Required work
Lines from the beginning of the data below through the one containing "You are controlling" are to be printed exactly as they appear.

Data block

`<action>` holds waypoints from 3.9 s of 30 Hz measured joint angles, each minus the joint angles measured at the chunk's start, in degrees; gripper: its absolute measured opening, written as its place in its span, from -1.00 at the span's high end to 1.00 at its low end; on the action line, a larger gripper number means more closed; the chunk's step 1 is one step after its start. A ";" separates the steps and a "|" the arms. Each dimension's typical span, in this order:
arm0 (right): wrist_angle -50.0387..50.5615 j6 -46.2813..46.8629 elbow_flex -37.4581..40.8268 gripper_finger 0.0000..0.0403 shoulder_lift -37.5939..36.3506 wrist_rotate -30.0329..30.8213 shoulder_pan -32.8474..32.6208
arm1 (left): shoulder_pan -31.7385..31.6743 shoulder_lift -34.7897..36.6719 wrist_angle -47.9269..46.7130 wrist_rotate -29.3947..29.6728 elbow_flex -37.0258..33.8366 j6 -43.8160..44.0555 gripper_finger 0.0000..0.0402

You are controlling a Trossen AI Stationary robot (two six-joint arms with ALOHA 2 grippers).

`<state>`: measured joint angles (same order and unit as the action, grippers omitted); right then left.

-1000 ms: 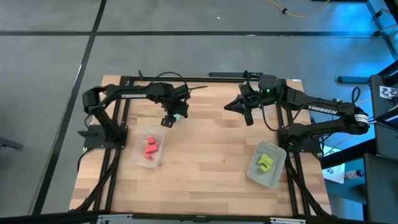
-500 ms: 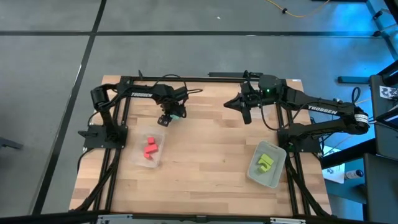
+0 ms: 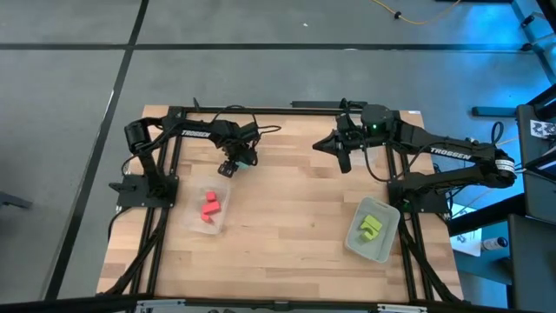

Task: Sort & place blocks by color
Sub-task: Put the light blue block into the top transparent bin

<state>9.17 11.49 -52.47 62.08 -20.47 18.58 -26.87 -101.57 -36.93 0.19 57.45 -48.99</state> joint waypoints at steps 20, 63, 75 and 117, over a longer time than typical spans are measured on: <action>-0.20 -0.01 0.00 0.95 0.00 -0.12 0.01 | -0.02 0.28 -0.51 1.74 0.59 -1.94 0.41; -19.45 -4.63 -0.04 -0.78 4.33 -3.15 0.01 | 19.45 14.66 54.02 2.33 9.53 55.45 0.41; -19.98 -2.41 -0.04 -0.78 4.33 -4.94 -0.06 | 17.89 14.11 58.16 -2.39 9.44 56.33 0.41; -27.93 1.33 0.00 -0.78 5.79 -4.91 -3.47 | 18.33 13.37 62.85 -2.57 9.44 58.11 0.41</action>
<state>-18.76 12.82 -52.47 67.88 -25.38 15.11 -8.54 -88.20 25.92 -2.38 66.89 9.12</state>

Task result
`<action>` holds waypoints from 3.9 s of 30 Hz measured joint angles, each minus the joint angles measured at the chunk's start, in degrees; gripper: its absolute measured opening, written as its place in its span, from -1.00 at the span's high end to 1.00 at its low end; on the action line, a larger gripper number means more closed; the chunk's step 1 is one step after its start. A ";" separates the steps and a "|" the arms. Each dimension's typical span, in this order:
arm0 (right): wrist_angle -50.0387..50.5615 j6 -46.2813..46.8629 elbow_flex -37.4581..40.8268 gripper_finger 0.0000..0.0403 shoulder_lift -37.5939..36.3506 wrist_rotate -30.0329..30.8213 shoulder_pan -32.8474..32.6208
arm1 (left): shoulder_pan -31.7385..31.6743 shoulder_lift -34.7897..36.6719 wrist_angle -47.9269..46.7130 wrist_rotate -29.3947..29.6728 elbow_flex -37.0258..33.8366 j6 -43.8160..44.0555 gripper_finger 0.0000..0.0402

You are controlling a Trossen AI Stationary robot (two six-joint arms with ALOHA 2 grippers).

The answer to this exercise has been fully stated.